8.6 Data archiving
Besides data storage, data archiving is another necessary step in the research data life cycle. While data storage primarily involves the storage of data during the ongoing work process in the project period, as covered in the previous sections of this chapter, data archiving is concerned with how the data can be made available in as reusable a way as possible after the project has been completed. Often a distinction is made between data storage in a repository and data archiving in the sense of long-term archiving (LTA for short). However, in many places, including the DFG's “Guidelines for Safeguarding Good Research Practice” from 2019 (“Guideline 17: Archiving”), both terms are used equivalently. When we speak of preservation or data retention in the following, we mean the storage of data in a research data repository. However, when data archiving is mentioned, long-term archiving is meant. The differences between the two variants are the subject of this section.

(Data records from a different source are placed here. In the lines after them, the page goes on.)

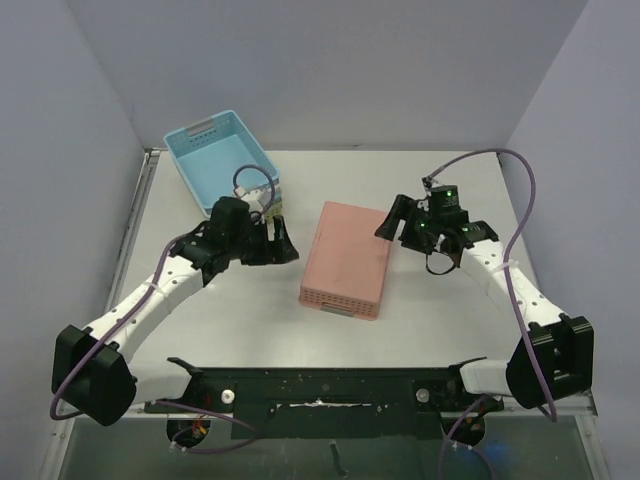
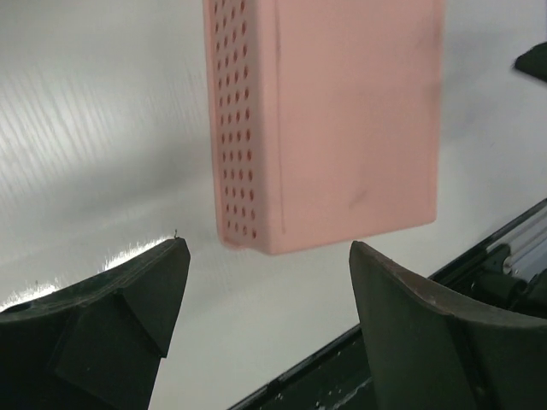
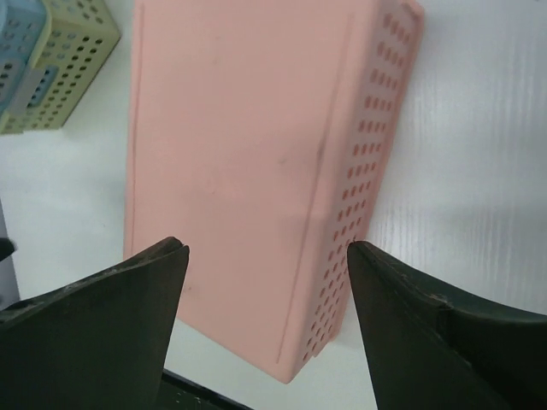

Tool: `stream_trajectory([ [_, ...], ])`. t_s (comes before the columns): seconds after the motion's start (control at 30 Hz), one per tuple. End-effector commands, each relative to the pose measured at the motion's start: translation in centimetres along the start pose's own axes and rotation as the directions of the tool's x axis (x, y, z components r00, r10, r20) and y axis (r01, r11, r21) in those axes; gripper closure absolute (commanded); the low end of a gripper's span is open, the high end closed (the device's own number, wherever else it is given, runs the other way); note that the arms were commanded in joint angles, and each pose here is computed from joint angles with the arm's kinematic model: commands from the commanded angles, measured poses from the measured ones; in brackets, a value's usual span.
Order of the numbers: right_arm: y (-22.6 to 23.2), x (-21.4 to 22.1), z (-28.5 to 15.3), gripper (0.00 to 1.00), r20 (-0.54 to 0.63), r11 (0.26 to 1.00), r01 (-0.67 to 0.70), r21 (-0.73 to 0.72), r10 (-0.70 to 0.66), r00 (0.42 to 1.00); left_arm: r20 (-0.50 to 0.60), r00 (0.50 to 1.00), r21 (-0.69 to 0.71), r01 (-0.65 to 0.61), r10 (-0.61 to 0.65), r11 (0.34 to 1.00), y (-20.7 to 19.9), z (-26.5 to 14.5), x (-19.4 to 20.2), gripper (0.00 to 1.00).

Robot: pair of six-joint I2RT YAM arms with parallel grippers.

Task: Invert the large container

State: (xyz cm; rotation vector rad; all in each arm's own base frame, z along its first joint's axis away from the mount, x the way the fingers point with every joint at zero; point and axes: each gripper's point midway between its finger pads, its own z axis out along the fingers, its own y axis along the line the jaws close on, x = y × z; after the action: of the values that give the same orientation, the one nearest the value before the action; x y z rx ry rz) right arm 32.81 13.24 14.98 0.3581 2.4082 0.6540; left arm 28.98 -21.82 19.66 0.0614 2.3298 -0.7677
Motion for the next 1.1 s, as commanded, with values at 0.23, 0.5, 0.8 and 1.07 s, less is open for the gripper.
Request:
stream_trajectory([
  [0.23, 3.6, -3.4, -4.0, 0.21, 0.146, 0.975, 0.198, 0.101, -0.212, 0.966, -0.246, 0.969, 0.101, 0.004, 0.021, 0.995, -0.4, 5.0, 9.7, 0.26],
  [0.5, 3.7, -4.8, -6.6, 0.21, 0.235, 0.976, 0.176, 0.131, -0.203, 0.951, -0.243, 0.970, 0.247, 0.038, 0.024, 0.968, -5.1, 11.9, 7.5, 0.31],
  [0.8, 2.6, -6.8, -11.9, 0.21, 0.343, 0.952, 0.193, 0.238, -0.268, 0.900, -0.250, 0.949, 0.378, -0.086, 0.192, 0.922, -13.7, 20.6, 3.0, 0.32],
  [1.07, 2.4, -7.9, -15.7, 0.21, 0.490, 0.961, 0.152, 0.231, -0.250, 0.835, -0.085, 0.969, 0.340, -0.190, 0.231, 0.921, -14.6, 13.8, -5.5, 0.32],
])
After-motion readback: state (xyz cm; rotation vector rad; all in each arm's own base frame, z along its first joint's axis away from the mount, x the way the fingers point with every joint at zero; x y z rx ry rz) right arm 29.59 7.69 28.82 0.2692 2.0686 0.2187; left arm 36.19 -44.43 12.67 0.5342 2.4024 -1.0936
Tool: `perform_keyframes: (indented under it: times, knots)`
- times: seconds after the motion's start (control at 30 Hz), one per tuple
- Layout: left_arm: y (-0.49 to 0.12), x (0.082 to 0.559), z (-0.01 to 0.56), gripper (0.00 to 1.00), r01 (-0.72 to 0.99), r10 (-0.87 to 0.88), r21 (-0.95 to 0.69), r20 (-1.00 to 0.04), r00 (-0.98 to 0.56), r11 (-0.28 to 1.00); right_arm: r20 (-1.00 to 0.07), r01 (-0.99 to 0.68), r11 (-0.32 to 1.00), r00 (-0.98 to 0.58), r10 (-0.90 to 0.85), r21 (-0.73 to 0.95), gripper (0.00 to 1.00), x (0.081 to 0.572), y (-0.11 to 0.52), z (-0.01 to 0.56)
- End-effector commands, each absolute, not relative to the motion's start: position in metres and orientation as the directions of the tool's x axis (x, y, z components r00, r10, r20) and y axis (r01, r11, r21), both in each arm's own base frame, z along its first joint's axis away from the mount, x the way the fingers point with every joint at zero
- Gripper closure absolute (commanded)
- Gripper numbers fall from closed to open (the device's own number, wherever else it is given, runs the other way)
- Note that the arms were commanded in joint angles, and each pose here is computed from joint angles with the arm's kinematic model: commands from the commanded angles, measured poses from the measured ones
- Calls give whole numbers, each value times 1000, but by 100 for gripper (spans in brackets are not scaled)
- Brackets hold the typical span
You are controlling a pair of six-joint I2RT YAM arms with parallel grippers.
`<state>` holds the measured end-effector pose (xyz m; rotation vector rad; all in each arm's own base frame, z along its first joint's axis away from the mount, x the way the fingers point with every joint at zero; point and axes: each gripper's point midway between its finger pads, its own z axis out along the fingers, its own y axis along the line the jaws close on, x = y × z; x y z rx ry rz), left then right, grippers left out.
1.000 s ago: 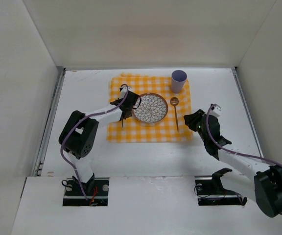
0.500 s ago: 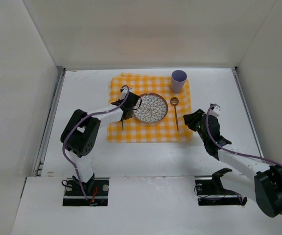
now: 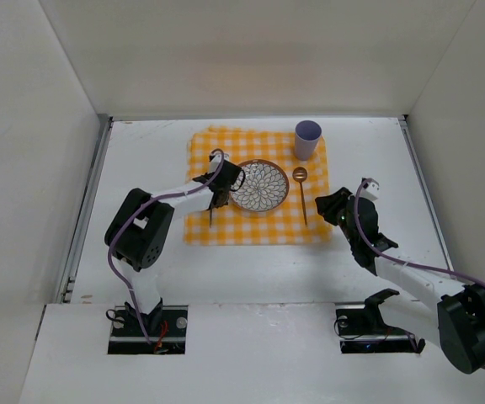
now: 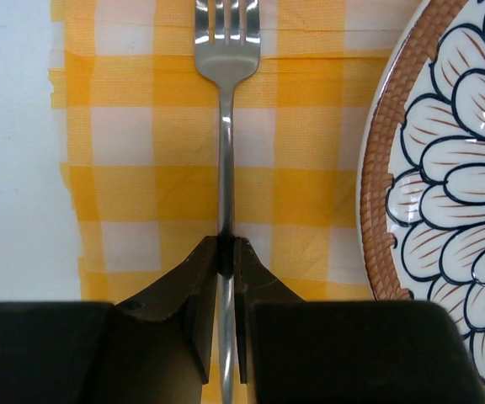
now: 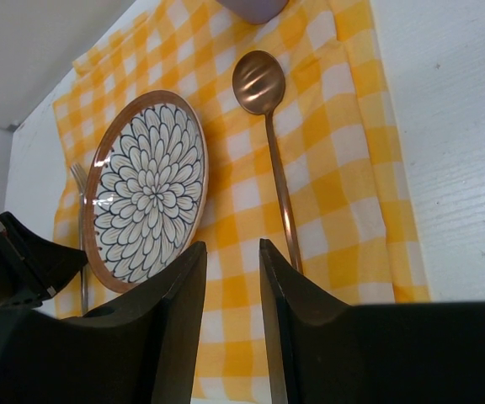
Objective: Set the dinner table for one person
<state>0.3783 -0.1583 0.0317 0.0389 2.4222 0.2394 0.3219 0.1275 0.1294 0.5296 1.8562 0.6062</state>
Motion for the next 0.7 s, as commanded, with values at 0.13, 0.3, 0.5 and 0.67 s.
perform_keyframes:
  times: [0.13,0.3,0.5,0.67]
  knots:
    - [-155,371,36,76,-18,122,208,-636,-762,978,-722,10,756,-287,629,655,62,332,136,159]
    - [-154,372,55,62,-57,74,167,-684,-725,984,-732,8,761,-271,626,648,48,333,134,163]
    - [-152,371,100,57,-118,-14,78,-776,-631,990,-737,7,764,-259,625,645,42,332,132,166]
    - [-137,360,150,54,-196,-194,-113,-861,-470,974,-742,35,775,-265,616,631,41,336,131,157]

Data storage in a research data repository is usually accompanied by publication of the data produced. Access to such publications can and, in the case of sensitive data such as personal data, must be restricted. In accordance with good scientific practice, repositories must ensure that the published research data are stored and made available for at least ten years, after which time availability is no longer necessarily guaranteed, but is nevertheless usually continued. If data are removed from the repository after this minimum retention period at the decision of the operator, the reference to the metadata must remain available. Repositories are usually divided into three different types: Institutional repositories, subject repositories and interdisciplinary or generic repositories. A fourth, more specific variant are so-called software repositories, in which software or pure software code can be published. These are usually designed for one programming language at a time (e.g. PyPI for the programming language “Python”).

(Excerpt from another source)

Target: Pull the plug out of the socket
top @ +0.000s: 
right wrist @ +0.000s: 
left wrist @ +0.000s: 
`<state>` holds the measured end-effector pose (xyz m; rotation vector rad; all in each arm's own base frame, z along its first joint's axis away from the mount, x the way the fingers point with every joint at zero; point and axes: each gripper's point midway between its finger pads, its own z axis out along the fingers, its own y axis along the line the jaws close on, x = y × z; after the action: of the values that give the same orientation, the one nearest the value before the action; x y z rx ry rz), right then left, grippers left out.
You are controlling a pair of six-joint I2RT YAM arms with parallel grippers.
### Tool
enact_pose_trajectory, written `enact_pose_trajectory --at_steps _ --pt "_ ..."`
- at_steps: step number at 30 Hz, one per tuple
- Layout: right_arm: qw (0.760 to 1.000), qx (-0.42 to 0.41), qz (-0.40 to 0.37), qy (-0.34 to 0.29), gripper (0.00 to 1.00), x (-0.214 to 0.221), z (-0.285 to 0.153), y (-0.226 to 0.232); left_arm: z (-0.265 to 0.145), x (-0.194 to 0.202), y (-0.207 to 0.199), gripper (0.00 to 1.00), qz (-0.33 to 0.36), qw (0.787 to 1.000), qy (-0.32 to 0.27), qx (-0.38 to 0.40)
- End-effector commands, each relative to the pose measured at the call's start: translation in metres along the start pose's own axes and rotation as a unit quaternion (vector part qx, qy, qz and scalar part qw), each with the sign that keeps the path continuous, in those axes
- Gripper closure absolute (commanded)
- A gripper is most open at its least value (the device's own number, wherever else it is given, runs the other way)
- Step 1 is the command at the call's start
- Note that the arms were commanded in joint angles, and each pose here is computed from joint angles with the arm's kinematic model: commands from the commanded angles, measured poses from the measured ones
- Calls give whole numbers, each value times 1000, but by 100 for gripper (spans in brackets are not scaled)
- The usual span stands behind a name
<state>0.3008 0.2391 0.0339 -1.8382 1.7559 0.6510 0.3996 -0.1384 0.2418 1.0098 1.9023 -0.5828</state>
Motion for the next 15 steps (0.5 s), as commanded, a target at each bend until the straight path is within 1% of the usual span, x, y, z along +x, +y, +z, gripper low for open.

Institutional repositories include all those repositories that are provided by mostly state-recognised institutions. These may include universities, museums, research institutions or other institutions that have an interest in making research results or other documents of scientific importance available to the public. As part of the DFG's “Guidelines for Safeguarding Good Research Practice” (2019), there is an official requirement that the research data on which a scientific work is based must be kept at least “at the institution where the data were produced or in cross-location repositories”. (DFG 2019, p. 20) Also, before publishing your data, be aware of the requirements for long-term storage imposed by your research institution's research data guideline or research data policy. Therefore, contact the research data officer at your university or research institution early on to discuss how and where you can publish the data in order to act in accordance with good scientific practice. Even if you have already published your data in a journal, it is often possible to publish it at your institution as well. Ask the publisher or check your contract.
In addition to publishing in your institutional repository, you can also publish your data in a subject-specific repository. Publishing in a renowned subject-specific repository in particular can greatly contribute to enhancing your scientific reputation. To find out whether a suitable subject-specific repository is available for your research area, it is worthwhile to search via the repository index re3data.

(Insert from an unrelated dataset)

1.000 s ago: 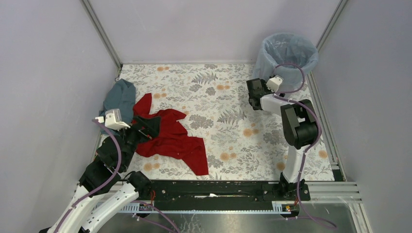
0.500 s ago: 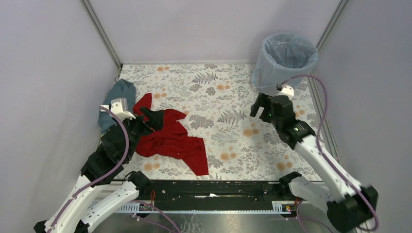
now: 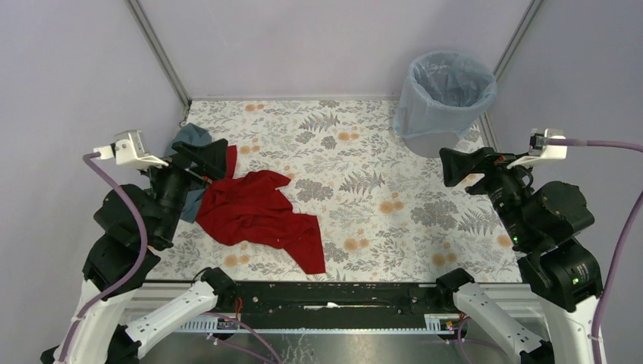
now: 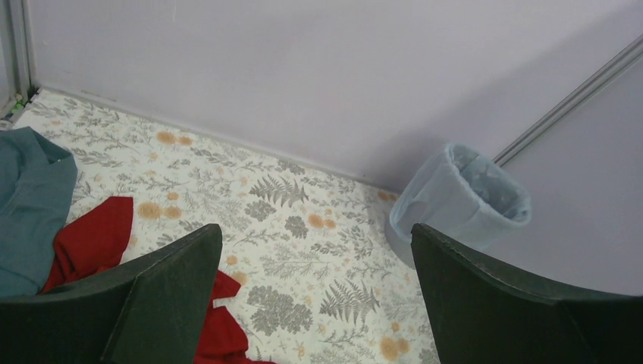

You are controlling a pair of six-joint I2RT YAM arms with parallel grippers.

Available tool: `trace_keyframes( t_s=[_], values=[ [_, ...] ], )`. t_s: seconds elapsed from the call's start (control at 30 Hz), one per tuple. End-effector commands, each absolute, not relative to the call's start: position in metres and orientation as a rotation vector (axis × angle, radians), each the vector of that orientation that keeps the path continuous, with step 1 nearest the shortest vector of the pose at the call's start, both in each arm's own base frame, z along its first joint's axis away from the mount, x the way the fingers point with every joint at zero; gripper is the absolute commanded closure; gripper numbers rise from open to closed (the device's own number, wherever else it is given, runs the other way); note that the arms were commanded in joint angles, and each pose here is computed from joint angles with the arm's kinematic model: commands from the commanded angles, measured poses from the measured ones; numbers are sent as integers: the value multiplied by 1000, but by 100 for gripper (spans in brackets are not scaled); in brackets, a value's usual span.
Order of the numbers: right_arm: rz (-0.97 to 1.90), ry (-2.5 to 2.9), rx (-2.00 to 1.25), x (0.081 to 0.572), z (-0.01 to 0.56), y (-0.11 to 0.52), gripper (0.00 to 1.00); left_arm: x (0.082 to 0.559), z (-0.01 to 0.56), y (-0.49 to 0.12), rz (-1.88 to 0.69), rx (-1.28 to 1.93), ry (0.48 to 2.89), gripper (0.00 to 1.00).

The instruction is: Put the trash bags into the trash bin

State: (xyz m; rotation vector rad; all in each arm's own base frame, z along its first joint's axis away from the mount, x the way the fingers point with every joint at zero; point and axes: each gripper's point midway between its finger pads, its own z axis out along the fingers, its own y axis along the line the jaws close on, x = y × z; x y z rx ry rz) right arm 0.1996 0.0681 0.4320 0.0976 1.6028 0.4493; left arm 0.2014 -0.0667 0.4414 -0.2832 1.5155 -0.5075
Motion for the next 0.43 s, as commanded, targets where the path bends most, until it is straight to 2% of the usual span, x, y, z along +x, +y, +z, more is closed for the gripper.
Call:
trace_keyframes(
  t_s=[0.0,0.4],
  values=[
    [425,1597,50,190,437,64,0,201,460,-61,-487,-291,1489,1],
    [419,1558,112,187,436,55,0,202,459,-60,-485,-309,1495,1]
  ],
)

If there is no suitable repository, the last option is to publish in a large interdisciplinary repository. A free option is offered on the one hand by the service Zenodo, funded by the European Commission, and on the other hand internationally by figshare. If your university is a member of Dryad, you can also publish there, free of charge. RADAR offers a fee-based service for publishing data in Germany. The most frequently used option in Europe is probably Zenodo. When publishing on Zenodo, make sure that you also assign your research data to one or more communities that in some way reflect a subject-specificity within this generic service.
Regardless of where you end up publishing your data, always make sure to include a descriptive “metadata file” in addition to the data, describing the data and setting out the context of the data collection (see Chapter 4). When choosing your preferred repository, also look to see if it is certified in any way (e.g. CoreTrustSeal). Whether a repository is certified can be checked at re3data.
With today's rapidly evolving digital possibilities, the older data become, the more likely it is that this data can no longer be opened, read, or understood in the future. There are several reasons for this: The necessary hardware and/or software is missing, or scientific methods have changed so much that data is now collected in other ways with other parameters. Modern computers and notebooks, for example, now almost always do without a CD or DVD drive, which means that these storage media can no longer be widely used. Long-term archiving therefore aims to ensure the long-term use of data over an unspecified period of time beyond the limits of media wear and technical innovations. This includes both the provision of the technical infrastructure and organisational measures. In doing so, LTA pursues the preservation of the authenticity, integrity, accessibility, and comprehensibility of the data.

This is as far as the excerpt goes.